Upon scientific analysis, Guarducci determined that the bones were of a healthy man between ages 60 and 70 who had been buried in purple cloth containing gold threading. Her findings were enough to convince Pope Paul VI to state in 1968 that the bone fragments had been “identified in a way that we consider convincing.” This statement had been the most definitive by any pope in regards to the identification of the bones until last week, when archbishop Rino Fisichella spoke about the controversy, stating that those who go to Peter’s tomb do so to “profess the faith” and do not consider the bones resting beneath them while doing so.
An urn which contained the bone fragments was given to Paul VI in 1971 and has been stored inside the Apostolic Palace’s private chapel.
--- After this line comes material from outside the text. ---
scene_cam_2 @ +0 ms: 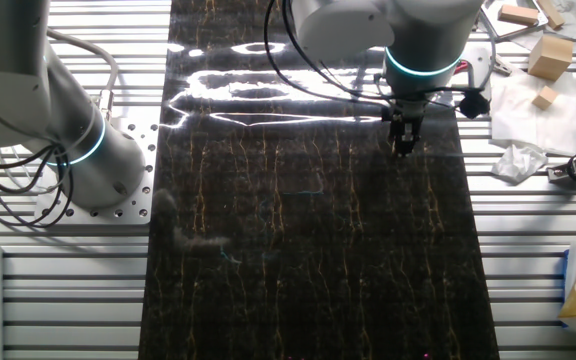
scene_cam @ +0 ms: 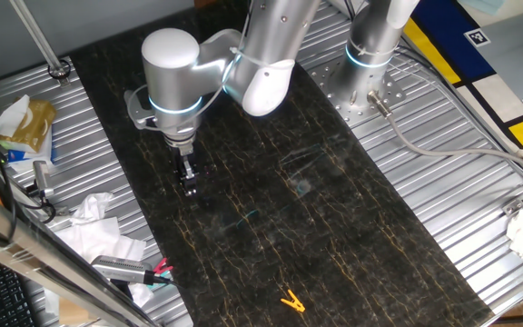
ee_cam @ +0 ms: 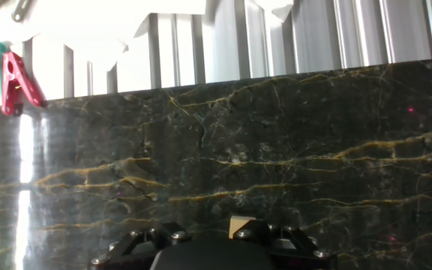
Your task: Hold a small block with the gripper and sweep it from left to right on the table
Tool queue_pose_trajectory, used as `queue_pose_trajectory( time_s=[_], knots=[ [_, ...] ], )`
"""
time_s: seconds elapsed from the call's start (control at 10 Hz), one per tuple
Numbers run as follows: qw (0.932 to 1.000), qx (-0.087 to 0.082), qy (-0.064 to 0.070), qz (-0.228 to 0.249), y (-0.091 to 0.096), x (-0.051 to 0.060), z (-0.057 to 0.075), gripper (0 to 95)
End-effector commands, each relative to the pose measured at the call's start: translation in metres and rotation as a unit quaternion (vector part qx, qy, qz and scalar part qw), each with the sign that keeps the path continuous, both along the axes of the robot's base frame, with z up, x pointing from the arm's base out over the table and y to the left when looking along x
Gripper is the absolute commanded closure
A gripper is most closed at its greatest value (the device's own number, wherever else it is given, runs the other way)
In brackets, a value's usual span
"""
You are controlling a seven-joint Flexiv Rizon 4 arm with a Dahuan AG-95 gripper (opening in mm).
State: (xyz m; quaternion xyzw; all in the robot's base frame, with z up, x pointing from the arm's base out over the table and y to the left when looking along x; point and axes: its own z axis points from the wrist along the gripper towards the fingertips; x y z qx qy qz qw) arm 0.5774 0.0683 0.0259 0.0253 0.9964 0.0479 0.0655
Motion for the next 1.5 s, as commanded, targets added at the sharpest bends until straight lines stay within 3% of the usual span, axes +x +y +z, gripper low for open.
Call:
queue_pose_trajectory(
  time_s=[0.1, 0.9, 1.5],
  knots=[
    [1.0000, 0.002, 0.000, -0.001, -0.0001, -0.0010, 0.0010, 38.0],
    [1.0000, 0.003, -0.002, -0.003, 0.0017, -0.0016, 0.0012, 38.0],
    [0.9998, -0.014, -0.011, 0.002, -0.0036, -0.0051, 0.0029, 38.0]
  ],
)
During each year’s feast of Saints Peter and Paul on June 29, the relics have been exhibited privately to the pope, and until Sunday had never been displayed publicly. Many thousands of worshipers were present in the hopes of seeing the bones, which are described as being in eight fragments that are approximately one inch long.
Saint Peter is regarded as a founding member of the Catholic church and served as an apostle of Jesus. It is thought that he was crucified in Rome, which was ruled by Emperor Nero at the time. Before becoming the first pope of the Catholic Church, Saint Peter made his living as a fisherman, surely never imagining that his bones would be displayed by the Vatican these hundreds of years later.